■ Try it
Whenever a line below includes the string "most", show it.

■ Supplied records

|---|

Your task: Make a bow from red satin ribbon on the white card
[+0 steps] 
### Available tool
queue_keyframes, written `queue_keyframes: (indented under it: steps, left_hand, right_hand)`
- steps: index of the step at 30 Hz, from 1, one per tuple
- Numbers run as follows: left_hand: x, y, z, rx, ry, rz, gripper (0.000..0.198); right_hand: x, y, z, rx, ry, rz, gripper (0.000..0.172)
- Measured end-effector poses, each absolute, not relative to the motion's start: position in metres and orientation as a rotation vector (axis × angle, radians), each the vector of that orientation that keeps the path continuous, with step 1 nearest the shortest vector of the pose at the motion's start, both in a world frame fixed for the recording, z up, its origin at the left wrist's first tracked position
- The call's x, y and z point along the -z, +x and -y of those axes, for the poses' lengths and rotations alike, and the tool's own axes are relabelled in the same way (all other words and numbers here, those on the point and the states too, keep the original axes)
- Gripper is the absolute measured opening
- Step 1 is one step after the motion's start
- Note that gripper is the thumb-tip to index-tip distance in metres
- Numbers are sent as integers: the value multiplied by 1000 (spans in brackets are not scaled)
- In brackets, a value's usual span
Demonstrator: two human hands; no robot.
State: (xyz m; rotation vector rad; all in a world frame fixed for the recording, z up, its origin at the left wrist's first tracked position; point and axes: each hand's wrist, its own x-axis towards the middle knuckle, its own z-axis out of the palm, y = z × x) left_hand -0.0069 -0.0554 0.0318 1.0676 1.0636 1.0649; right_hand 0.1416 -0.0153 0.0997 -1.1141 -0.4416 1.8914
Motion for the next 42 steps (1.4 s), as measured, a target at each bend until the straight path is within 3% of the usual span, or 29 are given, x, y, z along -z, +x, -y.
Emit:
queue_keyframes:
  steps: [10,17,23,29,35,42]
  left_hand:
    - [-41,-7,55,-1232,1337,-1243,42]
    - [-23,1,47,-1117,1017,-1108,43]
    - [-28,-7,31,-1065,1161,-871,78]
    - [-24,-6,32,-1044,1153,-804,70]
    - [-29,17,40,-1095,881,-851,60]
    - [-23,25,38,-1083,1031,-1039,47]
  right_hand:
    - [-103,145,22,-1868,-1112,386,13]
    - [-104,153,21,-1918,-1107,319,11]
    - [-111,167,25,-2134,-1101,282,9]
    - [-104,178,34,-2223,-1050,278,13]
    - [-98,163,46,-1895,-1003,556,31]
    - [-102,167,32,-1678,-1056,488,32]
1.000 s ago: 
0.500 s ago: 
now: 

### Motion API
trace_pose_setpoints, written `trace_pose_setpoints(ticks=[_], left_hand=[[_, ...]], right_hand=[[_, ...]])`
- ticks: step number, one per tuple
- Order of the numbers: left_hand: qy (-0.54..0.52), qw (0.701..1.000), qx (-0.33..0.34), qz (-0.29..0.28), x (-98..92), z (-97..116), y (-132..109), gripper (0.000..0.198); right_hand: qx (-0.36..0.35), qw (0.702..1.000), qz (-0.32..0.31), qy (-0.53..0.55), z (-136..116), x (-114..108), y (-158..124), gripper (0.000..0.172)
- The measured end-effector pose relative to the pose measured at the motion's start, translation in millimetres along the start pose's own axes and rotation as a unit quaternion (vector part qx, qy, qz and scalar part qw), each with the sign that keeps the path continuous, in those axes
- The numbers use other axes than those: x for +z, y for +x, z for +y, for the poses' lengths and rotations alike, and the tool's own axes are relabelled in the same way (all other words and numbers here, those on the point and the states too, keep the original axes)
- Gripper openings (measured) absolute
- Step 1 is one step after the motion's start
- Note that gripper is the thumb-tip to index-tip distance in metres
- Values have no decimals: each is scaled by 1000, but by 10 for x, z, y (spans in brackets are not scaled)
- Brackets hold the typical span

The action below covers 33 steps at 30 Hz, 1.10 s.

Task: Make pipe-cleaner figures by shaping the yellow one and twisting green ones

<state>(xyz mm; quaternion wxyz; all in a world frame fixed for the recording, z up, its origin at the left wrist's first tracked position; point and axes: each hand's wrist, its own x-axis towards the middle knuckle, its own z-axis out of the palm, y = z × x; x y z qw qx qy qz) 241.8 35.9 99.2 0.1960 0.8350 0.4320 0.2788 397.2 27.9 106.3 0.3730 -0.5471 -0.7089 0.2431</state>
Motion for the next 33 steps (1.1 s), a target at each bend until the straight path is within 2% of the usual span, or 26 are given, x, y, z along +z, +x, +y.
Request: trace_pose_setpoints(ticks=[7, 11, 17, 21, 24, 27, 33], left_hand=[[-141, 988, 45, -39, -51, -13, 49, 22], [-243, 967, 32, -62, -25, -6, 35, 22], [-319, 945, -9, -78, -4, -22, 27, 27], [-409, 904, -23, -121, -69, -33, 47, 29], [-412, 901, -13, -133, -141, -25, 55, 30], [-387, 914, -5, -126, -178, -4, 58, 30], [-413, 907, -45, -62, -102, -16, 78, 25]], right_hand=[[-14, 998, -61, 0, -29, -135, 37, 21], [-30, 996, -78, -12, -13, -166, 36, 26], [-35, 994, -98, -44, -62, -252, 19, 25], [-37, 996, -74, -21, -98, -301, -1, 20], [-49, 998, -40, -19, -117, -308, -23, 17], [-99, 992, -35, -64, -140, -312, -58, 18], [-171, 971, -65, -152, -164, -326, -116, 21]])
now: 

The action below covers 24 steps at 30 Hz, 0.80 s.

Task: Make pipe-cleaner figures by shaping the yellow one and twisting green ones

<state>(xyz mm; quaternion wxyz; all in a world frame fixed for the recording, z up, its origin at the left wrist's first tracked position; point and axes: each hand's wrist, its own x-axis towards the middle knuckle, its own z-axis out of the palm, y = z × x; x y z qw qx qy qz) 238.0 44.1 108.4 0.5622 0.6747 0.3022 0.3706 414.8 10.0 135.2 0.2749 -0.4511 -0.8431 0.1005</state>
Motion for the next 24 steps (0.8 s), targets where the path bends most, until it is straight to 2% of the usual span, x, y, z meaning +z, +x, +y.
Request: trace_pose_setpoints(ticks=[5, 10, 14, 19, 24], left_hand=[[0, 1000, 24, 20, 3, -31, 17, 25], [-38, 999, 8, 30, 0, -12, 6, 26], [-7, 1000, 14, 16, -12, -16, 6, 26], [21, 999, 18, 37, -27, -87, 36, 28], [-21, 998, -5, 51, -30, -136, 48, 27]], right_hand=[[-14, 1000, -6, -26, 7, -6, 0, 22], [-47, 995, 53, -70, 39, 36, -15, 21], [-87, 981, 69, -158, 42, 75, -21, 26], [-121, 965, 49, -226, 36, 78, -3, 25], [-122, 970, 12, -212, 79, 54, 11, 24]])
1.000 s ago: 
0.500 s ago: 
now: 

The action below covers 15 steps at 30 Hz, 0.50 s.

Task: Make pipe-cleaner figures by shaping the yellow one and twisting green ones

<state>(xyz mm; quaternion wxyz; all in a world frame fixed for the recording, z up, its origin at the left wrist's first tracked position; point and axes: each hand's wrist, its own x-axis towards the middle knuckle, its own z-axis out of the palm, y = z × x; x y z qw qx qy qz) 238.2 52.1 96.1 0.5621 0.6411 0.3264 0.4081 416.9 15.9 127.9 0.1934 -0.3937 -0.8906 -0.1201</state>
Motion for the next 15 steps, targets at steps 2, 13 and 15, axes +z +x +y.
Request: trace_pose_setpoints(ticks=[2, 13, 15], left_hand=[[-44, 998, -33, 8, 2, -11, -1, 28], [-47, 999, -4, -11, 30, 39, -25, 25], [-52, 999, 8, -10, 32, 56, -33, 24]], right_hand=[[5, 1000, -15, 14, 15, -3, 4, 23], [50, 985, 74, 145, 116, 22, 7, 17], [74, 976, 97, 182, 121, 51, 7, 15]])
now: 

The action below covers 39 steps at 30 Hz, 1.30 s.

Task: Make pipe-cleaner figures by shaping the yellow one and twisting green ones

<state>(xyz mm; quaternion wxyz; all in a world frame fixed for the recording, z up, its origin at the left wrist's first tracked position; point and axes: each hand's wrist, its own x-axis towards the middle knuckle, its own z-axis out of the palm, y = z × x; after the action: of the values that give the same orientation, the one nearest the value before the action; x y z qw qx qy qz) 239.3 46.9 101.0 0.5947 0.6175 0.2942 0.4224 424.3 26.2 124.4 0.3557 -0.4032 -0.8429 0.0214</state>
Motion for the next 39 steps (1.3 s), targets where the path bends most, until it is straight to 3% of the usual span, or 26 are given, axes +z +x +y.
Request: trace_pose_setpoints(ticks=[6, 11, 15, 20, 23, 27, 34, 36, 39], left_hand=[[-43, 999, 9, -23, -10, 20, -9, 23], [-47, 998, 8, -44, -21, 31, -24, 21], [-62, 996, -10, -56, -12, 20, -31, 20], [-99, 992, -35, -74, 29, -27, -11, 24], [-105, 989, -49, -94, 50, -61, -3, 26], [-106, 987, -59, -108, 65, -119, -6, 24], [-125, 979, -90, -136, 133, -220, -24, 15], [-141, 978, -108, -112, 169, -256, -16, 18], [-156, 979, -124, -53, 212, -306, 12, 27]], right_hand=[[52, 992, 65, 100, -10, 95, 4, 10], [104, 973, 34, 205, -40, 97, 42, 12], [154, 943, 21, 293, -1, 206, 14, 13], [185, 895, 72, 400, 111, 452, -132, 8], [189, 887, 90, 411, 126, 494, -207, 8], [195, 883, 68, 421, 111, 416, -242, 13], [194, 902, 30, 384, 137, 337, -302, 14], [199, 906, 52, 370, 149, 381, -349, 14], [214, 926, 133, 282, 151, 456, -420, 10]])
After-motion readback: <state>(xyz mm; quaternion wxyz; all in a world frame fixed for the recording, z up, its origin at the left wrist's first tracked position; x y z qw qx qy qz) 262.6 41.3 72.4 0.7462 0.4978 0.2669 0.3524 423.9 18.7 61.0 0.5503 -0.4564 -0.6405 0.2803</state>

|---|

■ Task output
Motion for the next 24 steps (0.8 s), targets where the path bends most, until it is straight to 2% of the usual span, x, y, z meaning +z, +x, +y.
Motion for the next 39 steps (1.3 s), targets where the path bends most, until it is straight to 3% of the usual span, or 26 are given, axes +z +x +y.

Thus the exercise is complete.